O projeto Cartas para Maria, blog que escrevo para compartilhar experiências e para que meus filhos possam ler e saber de tudo no futuro, veio como uma ideia, na época, para fazer a Micaela escrever sobre o que se passava. Foi também uma forma que encontrei de colocar tudo que se passa aqui dentro para fora. Com o tempo, isso começou a chegar em outras pessoas e a gerar uma aproximação entre outras histórias de vida e morte.

A escrita, de uma forma ou de outra, permeou e permeia essa história.

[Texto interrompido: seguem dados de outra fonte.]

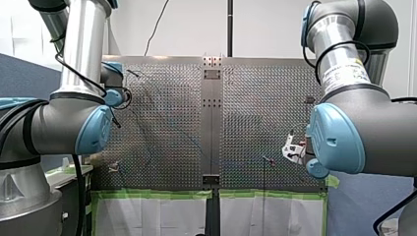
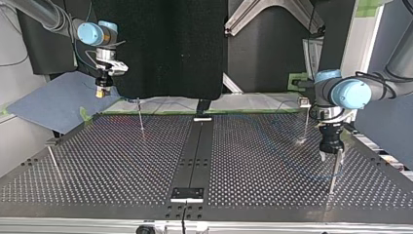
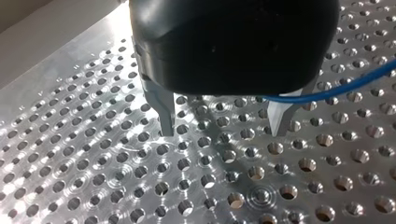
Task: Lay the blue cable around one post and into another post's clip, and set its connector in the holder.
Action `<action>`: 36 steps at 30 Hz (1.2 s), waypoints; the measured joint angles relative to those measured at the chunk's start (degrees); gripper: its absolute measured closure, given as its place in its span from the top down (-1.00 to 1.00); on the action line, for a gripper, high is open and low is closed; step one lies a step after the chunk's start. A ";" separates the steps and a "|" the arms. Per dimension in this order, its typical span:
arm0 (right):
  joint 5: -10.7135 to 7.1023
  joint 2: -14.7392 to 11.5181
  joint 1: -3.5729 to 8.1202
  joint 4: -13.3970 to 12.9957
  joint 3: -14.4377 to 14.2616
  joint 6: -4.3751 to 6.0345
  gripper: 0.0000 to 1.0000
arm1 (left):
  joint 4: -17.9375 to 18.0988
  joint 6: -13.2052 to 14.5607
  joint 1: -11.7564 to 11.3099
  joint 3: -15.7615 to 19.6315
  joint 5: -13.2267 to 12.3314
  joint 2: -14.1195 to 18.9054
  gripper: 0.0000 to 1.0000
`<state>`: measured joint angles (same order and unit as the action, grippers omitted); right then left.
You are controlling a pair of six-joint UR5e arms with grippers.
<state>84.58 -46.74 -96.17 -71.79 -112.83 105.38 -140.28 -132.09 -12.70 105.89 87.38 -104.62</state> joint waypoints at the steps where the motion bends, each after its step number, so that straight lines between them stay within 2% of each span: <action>1: -0.07 -0.06 -0.05 0.02 0.00 -0.03 -0.97 | 0.00 0.00 0.00 0.00 0.00 0.00 0.98; 4: -0.25 -0.08 -0.30 0.25 0.01 -0.24 -0.97 | 0.00 0.00 -0.05 0.00 0.01 0.00 0.98; 10: -0.28 0.17 -0.99 1.36 -0.02 -1.62 -0.97 | -0.19 0.00 -0.10 0.00 0.02 0.00 0.98; 14: -0.26 1.68 -1.43 0.91 -0.04 -1.98 -0.97 | -0.46 0.05 -0.10 0.00 0.02 0.00 0.98; 20: -0.15 3.25 -1.74 -0.16 -0.01 -2.05 -0.97 | -0.89 0.18 0.06 0.00 0.02 0.00 0.98; 31: -0.28 3.44 -1.79 -0.29 0.04 -1.49 -0.97 | -3.02 -0.73 -0.15 0.22 0.36 0.00 0.98; 36: -0.29 3.44 -1.79 -0.16 0.07 -1.33 -0.97 | -2.40 -1.63 -0.68 1.75 1.21 0.00 0.98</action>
<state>84.29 -43.30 -97.96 -71.95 -112.76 104.05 -142.68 -133.73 -13.38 107.64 88.60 -104.62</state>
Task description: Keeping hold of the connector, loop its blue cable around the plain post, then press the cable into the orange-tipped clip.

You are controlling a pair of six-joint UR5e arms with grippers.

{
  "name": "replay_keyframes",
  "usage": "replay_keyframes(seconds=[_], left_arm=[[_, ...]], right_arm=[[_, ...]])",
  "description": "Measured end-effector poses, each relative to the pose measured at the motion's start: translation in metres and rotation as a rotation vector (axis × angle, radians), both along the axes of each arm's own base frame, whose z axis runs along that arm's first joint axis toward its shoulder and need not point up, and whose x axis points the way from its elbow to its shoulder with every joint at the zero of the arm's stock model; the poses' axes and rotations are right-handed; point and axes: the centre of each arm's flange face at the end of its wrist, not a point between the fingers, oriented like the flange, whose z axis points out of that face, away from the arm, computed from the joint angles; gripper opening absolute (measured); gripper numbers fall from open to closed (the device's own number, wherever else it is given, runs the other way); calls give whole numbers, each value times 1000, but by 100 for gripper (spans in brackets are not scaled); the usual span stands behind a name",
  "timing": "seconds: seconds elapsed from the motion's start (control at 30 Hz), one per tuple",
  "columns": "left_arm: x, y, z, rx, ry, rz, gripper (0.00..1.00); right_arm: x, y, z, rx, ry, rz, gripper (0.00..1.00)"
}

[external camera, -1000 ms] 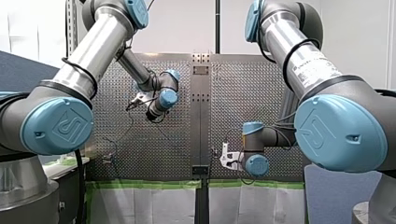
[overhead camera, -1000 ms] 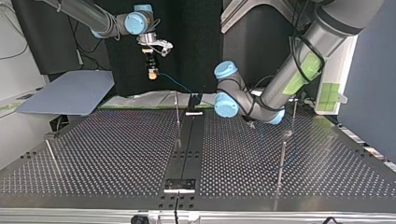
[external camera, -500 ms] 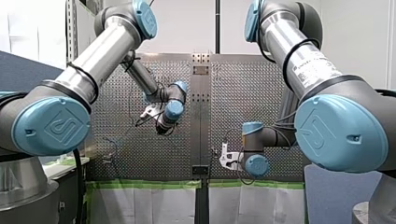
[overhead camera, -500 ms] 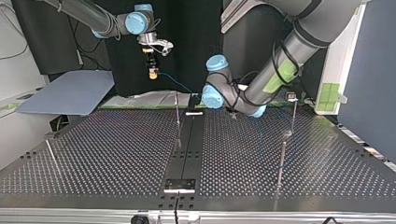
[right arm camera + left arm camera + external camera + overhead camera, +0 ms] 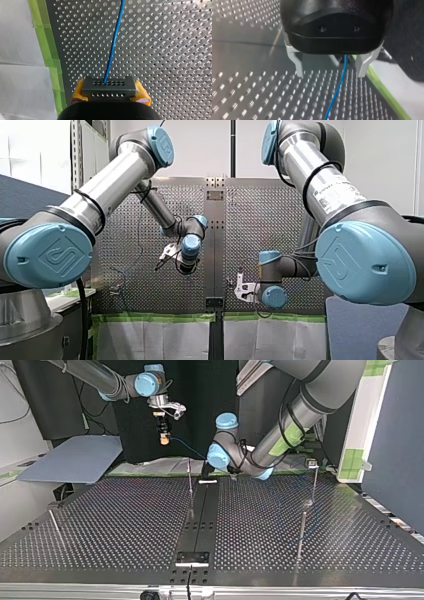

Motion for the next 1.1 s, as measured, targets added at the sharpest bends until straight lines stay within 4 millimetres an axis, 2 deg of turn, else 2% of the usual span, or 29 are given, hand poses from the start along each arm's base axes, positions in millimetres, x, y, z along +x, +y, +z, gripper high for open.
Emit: replay_keyframes(seconds=[0.33,0.7,0.97,1.1], left_arm=[[-17,-23,-44,-21,105,-100,100],[-21,-28,-50,-14,108,-106,100],[-15,-26,-49,2,54,-72,100],[-12,-31,-56,4,40,-65,100]], right_arm=[[0,0,0,2,2,0,0],[0,1,0,3,3,1,0],[1,1,0,0,2,4,0],[2,1,0,-2,-1,4,0]])
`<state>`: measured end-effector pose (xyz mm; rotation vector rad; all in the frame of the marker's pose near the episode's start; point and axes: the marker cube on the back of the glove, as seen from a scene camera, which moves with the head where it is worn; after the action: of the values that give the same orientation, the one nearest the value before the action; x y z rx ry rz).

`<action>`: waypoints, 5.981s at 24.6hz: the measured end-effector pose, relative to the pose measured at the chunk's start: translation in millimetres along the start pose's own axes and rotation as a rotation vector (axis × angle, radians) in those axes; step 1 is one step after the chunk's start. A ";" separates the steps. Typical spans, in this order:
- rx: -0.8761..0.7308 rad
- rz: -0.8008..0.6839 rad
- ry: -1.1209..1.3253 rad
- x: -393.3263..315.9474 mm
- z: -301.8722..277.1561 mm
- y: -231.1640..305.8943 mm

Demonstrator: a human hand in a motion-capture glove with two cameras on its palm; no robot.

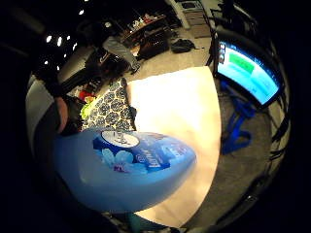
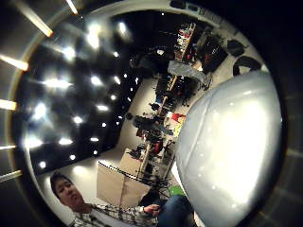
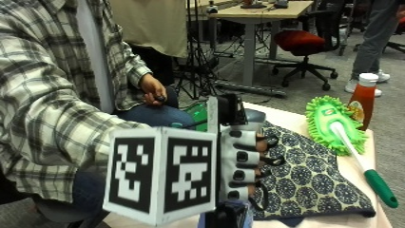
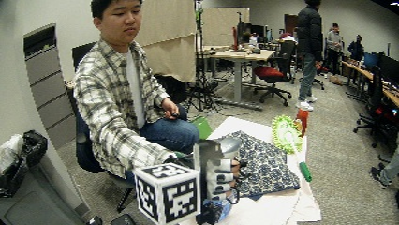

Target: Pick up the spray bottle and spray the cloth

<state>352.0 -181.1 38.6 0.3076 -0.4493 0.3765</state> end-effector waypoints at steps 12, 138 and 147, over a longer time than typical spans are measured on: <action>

Conheci a Micaela no prédio em que morávamos e o que nos aproximou foi o livro que eu estava lendo na época, “O caçador de pipas”, de Khaled Hosseini. E foi também um livro, o “A morte é um dia que vale a pena viver”, da Ana Cláudia Quintana Arantes, que chegou em casa, pelos Correios, dias após sua partida. A encomenda estava no nome da Micaela, pois ela havia encomendado enquanto estava no hospital. Os livros nos uniram antes e depois.

Aprendi muito com a Micaela e sigo aprendendo para honrar sua vida e sua presença em nossas histórias. Isso é ser uma pessoa eterna.

 

Sobre o projeto Escritas de Passagem (@escritasdepassagem)

MANIFESTO:

Ser palavra para o que não há nome.
Ser texto para o que foge do tempo.
Ser escrita para histórias que precisam ser ditas.
Pois é preciso falar sobre morte em vida.
É preciso dar vida ao vazio do luto
É preciso olhar para o canto que fica em silêncio
E deixar que ele seja ouvido no momento que quiser dizer.
O Escritas de Passagem é esse ouvir e contar
De vidas que ficaram e de vidas que foram
De ausências, de vazios e de recomeços
O Escritas de Passagem é esse instante no texto
Que pode ser compartilhado, abraçado
E diluído em outros instantes comuns.
As histórias de morte para falar da vida, das vidas.